MFK pricing and the very strong projection of Oud Satin Mood mean it commands careful consideration for purchase and careful application for wear.
6. Fragrenza Alternative: Oud Raso
Oud Raso captures Oud Satin Mood's smooth, warm oud-and-amber richness at accessible pricing. The floral-oud accord is faithfully rendered, providing the same sense of enveloping luxury as the MFK original and offering an excellent counterpoint to Fan Your Flames' more austere character in the same oud-oriental family.
7. Nasomatto Black Afgano
Black Afgano engages Fan Your Flames' leather-and-incense DNA most directly of all. The cannabis-resin-and-incense accord over oud and leather is a deliberately raw, primal construction that makes no concessions to approachability — and in that shared refusal to compromise, Black Afgano and Fan Your Flames are close kin. Black Afgano is earthier, louder, and more confrontational; Fan Your Flames is more controlled. Both are outstanding choices for wearers who want their fragrance to leave an impression.

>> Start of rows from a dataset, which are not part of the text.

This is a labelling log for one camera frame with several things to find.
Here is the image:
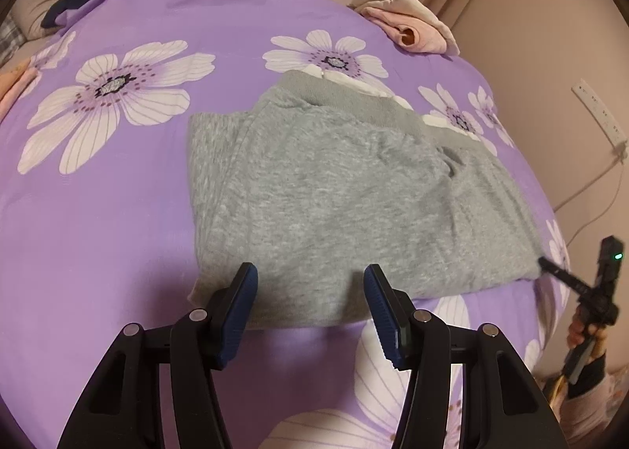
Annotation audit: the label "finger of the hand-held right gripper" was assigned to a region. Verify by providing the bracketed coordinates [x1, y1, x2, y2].
[538, 256, 598, 297]

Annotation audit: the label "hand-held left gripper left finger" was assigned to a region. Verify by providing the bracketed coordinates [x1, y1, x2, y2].
[56, 262, 259, 449]

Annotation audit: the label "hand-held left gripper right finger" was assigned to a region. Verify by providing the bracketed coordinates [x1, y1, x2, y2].
[362, 263, 566, 449]

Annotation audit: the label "grey sweatshirt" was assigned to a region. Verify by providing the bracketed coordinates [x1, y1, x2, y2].
[189, 66, 546, 329]

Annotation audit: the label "person's right forearm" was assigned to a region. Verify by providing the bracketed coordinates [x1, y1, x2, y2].
[541, 353, 627, 449]

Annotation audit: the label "peach floral clothes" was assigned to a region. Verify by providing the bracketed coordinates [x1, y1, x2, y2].
[0, 60, 41, 112]

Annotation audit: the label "person's right hand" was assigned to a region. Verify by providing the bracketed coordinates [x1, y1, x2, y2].
[566, 316, 609, 360]

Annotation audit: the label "purple floral bed sheet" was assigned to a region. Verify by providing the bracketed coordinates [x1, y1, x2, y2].
[0, 0, 573, 449]

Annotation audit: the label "white power strip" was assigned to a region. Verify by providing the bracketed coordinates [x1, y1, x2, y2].
[572, 79, 629, 147]

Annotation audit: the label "pink folded garment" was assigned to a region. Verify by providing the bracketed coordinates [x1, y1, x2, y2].
[364, 7, 445, 55]

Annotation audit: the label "plaid pillow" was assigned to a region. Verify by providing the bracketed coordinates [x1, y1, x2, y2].
[0, 17, 26, 65]

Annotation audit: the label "grey pillow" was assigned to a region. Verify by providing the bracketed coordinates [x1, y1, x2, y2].
[10, 0, 74, 40]

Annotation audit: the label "white power cable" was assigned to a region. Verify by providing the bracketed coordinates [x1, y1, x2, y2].
[555, 142, 629, 253]

Black Afgano's very challenging opening accord and its polarising cannabis-resin note make it a fragrance that requires prior experience with dark orientals before committing to a full bottle.

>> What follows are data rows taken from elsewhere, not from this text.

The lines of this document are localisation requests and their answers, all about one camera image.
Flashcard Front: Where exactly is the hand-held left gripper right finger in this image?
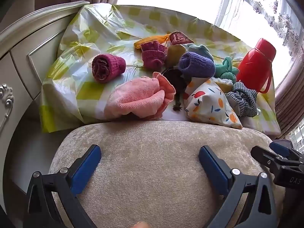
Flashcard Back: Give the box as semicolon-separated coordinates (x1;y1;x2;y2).
198;145;278;228

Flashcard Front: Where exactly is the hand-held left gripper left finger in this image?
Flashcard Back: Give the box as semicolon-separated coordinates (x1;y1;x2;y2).
22;144;102;228

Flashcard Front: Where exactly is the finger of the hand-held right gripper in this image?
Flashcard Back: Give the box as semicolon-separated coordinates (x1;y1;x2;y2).
250;146;304;192
269;140;304;162

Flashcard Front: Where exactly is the black white gingham scrunchie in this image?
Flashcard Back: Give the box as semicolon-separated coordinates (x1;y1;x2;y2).
225;81;259;117

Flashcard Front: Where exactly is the fruit print fabric pouch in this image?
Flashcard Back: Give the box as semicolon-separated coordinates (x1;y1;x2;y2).
184;77;243;129

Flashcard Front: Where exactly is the pink fleece towel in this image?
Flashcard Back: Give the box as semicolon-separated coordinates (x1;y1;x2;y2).
104;72;176;120

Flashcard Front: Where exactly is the teal knit cloth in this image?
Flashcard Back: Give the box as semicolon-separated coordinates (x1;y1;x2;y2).
214;56;239;80

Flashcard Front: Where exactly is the dark brown cloth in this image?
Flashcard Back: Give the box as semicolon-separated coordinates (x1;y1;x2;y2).
162;68;189;112

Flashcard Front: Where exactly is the maroon knit hat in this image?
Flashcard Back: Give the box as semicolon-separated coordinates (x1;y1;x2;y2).
92;54;126;84

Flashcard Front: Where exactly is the purple knit hat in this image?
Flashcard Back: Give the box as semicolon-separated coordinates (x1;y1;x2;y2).
178;52;216;80

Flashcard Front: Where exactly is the light blue towel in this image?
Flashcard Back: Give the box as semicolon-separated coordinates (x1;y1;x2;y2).
183;43;214;62

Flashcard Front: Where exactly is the grey drawstring pouch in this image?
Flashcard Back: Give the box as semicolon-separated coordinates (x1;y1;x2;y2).
164;44;187;68

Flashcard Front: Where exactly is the magenta knit glove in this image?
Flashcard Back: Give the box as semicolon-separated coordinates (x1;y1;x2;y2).
140;41;168;70

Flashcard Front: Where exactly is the red print cloth pouch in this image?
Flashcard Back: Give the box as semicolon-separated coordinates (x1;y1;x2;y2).
169;31;194;45

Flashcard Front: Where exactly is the orange mesh bag with sponge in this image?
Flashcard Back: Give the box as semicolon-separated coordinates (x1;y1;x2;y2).
133;34;171;50

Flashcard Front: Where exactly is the beige upholstered stool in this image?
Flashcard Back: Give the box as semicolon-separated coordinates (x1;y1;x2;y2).
49;120;285;228

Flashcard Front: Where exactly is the red thermos bottle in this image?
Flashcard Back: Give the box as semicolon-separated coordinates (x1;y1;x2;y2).
236;38;276;94

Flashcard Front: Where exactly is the yellow checkered plastic tablecloth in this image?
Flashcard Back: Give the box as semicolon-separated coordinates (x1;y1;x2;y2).
39;3;282;136

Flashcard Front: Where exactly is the cream dresser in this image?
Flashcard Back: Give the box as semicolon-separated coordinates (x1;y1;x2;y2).
0;0;91;202

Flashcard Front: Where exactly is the ornate silver drawer handle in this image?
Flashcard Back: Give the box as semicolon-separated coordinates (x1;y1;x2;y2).
0;84;15;129

8. Fragrenza Alternative: Incense Memoir Man
Incense Memoir Man delivers Black Afgano's dark incense-and-leather intensity in a more wearable, approachable format that maintains the deep, resinous character connecting it to Fan Your Flames' olfactive universe. The incense note is smoky and substantial, the leather base gives excellent projection, and the overall effect is compelling without the demanding edge of the Nasomatto original.
9. Montale Black Aoud
Black Aoud earns 5/10: it shares Fan Your Flames' oud-and-leather framework but orients the composition around a prominent rose accord that Fan Your Flames entirely omits. The result is darker and more floral — Montale's signature approach to oud is denser and more obviously Middle Eastern than Fan Your Flames' drier European execution. For wearers who love Fan Your Flames but want to explore the oud-rose axis, Black Aoud is a natural next step.
10. Serge Lutens Borneo 1834
Borneo 1834 scores 4/10 by sharing the incense-and-wood foundation of Fan Your Flames while replacing oud with an unusual patchouli-and-cocoa accord. Serge Lutens' Indonesian-inspired composition is dark, earthy, and deliberate — qualities it shares with Fan Your Flames — but the specific vocabulary is different: camphor, cocoa, and patchouli rather than oud, leather, and frankincense. Consider it a tangential suggestion for the same wearer on a day when the full oud experience feels like too much.